The majority chain (Bitcoin unlimited) would see 12.3 minute blocks immediately after the fork. Assuming the block size is increased to just 2MB, there would be no predicted transaction backlog based on regular activity. That being said, it is unclear how many customers would actually the majority chain (Bitcoin Unlimited).

Difficulty Adjustment

The bitcoin blockchain automatically adjusts its difficulty every 2016 blocks. If there are no significant changes in hash-rate, this means every 14 days. Given the split of hash-rate, the majority chain (Bitcoin unlimited) would see its next adjustment in 17.25 days. At that point, blocks would take 10 minutes again.

Given the slowed speed of block generation on the minority chain (Bitcoin core), it would take approximately **69 days(( for the difficulty to adjust back to normal.

During that time, a transaction backlog would start to build up. If we assume that the demand for bitcoin transactions remains constant, every day, we would see approximately ~220,000bitcoin transactions go unconfirmed. These are transactions that would have been confirmed if the on the main chain if there was not a fork.

By the time the minority chain (Bitcoin core) finally re-adjusts, there would be more than 1.5 Million transactions in this backlog. In reality, we can assume that a number of users would abandon the chain, in essence creating a period of around 69 days of lost economic activity.

Most start-ups can’t sustain 69 days of flat growth, let alone shrinking. It is debatable that the minority chain would be able to hold onto a significant number of economically relevant nodes during this time without immediate corrective action.

Lost Economic Activity: Changes in Behavior

Fundamentally, if a fork occurs, both blockchain’s would continue to function, and there would be a shift in customer behavior. The major affect for bitcoin payment processing will be the immediate loss of economic activity.

This means that Bitcoin ATM’s would slow down worldwide, being unable to accept bitcoins from customers, and unable to reliably send bitcoins to customers. Payment processors such as Bitpay would also have significantly increased processing times, and an increase in customers who’s transactions never confirm.

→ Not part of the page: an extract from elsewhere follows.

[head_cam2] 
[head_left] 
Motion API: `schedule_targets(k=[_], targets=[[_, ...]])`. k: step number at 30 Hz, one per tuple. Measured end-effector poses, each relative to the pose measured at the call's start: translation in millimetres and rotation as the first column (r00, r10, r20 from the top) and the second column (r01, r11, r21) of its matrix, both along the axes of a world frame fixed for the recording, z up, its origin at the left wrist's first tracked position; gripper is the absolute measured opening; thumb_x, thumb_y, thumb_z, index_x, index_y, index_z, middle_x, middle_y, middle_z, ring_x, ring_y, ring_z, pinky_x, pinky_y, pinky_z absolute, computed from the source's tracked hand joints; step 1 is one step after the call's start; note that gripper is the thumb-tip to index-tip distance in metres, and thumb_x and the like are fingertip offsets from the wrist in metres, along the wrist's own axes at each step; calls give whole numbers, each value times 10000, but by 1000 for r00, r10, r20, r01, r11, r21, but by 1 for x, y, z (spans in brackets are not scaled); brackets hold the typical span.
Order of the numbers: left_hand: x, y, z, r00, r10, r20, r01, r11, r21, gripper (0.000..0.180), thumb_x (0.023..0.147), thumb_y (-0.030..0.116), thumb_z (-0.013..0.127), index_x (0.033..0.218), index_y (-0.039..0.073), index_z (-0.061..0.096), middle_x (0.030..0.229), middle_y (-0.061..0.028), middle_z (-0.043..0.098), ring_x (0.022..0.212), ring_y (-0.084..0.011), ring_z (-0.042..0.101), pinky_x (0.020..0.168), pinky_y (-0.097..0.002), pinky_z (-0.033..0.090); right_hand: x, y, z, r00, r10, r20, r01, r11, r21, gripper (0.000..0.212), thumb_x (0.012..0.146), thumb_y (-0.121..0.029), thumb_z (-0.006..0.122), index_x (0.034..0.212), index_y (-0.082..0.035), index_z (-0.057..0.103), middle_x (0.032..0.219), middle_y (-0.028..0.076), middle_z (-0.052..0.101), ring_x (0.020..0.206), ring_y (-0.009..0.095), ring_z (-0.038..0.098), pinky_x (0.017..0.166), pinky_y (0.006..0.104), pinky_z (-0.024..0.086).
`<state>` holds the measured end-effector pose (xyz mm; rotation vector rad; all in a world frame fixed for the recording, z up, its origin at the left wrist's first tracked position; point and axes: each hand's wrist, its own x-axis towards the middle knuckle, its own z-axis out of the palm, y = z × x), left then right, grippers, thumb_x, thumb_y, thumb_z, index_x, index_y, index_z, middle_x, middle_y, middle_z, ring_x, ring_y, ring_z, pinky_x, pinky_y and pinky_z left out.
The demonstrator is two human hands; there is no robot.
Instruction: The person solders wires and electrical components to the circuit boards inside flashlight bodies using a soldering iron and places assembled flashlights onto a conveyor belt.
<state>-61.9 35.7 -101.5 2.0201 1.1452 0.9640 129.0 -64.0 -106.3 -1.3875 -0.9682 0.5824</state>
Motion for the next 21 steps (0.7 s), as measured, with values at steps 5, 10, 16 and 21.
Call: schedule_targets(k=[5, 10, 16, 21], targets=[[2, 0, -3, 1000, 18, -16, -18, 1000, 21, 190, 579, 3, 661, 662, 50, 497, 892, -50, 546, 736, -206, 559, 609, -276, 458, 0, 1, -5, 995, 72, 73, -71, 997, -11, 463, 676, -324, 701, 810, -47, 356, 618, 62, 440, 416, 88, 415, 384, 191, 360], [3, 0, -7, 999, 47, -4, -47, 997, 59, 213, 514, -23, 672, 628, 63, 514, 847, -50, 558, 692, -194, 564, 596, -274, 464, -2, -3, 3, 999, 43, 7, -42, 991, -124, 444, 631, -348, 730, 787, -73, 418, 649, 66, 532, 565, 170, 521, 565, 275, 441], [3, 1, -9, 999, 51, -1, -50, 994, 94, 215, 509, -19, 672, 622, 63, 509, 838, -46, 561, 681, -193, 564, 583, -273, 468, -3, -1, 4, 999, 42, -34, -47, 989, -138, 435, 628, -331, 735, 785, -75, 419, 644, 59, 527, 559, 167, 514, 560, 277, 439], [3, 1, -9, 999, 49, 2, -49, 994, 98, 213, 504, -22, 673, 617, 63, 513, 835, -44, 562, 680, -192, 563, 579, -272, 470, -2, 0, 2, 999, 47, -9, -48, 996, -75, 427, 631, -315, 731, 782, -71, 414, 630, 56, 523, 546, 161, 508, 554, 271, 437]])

The only option that Bitcoin payment processing companies would have to continue to the current demand of on-chain transactions reliably would be to start issuing Bitcoin Core IOU’s to customers, or to use a different blockchain.

Should we fork?

We at Bitaccess are prepared to offer our customers reliable, stable service no matter what happens. It will be a difficult time for everyone, but Bitcoin has been through tough times in the past and has emerged stronger as a result. If a fork is what is needed for the community to achieve a diverging set of goals, it is best it happen now, rather than in the future when we have even more customers to keep happy.

We are going to lose customers during any fork, lets keep it to a minimum.